At Oaklands he was appointed to 4th Reinforcements/9th Light Horse Regiment and embarked from Adelaide on 1 April 1915. Edward was wounded in action in an engagement at Gallipoli and was evacuated to the island of Mudros with a bayonet wound to the head.

On 30 August he embarked for England aboard the SS Huntsgreen and on arriving in London was admitted to King George Hospital in Stamford Street. Six months later Edward had recovered from his wounds and on his return to Heliopolis was taken on strength with 5th Division Ammunition Column. He was appointed a driver and posted to 3 Section.

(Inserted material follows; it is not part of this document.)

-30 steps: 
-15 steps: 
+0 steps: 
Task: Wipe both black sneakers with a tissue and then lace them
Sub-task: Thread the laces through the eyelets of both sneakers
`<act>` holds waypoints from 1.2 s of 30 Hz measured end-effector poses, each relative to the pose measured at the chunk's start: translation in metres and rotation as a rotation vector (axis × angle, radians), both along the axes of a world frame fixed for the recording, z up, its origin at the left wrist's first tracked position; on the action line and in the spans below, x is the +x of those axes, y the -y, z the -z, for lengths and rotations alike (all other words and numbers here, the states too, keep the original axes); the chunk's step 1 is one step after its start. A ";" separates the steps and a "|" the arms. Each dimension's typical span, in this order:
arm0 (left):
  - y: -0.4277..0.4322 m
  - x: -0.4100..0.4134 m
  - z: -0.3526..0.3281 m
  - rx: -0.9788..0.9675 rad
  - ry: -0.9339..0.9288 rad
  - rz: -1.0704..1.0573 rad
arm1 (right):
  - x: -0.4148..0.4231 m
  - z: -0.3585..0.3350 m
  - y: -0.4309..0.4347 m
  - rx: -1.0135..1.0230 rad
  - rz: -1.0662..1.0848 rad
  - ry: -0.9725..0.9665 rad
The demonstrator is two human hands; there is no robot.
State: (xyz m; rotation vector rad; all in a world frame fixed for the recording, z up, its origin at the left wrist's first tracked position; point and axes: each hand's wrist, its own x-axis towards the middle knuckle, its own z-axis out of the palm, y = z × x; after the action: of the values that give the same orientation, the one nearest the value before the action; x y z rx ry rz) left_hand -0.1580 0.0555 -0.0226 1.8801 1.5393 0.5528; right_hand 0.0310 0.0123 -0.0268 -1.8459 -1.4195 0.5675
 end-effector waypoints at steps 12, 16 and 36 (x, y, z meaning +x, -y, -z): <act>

In June 1916 Edward proceeded overseas  to join the British Expeditionary Force fighting in France.  After 9 months Edward was sent to 1st Anzac Trench Mortar School for instruction. On 19 January 1918 he transferred to 56 Battalion AIF and was remustered as a gunner. During the following months 56 Battalion fought at Villers-Bretonneux and was later instrumental in the capture of Perrone. In August 1918 Edward spent a week in 4th Army Rest Camp before returning to the front where 56 Battalion became engaged in the battle of St Quentin Canal.

9 days after the armistice Edward was admitted to 3 Australian General Hospital suffering from appendicitis. Edward embarked aboard HS Delta for his return to Australia on 24 January 1919 and disembarked on 5 March. He was discharged on 24 June 1919.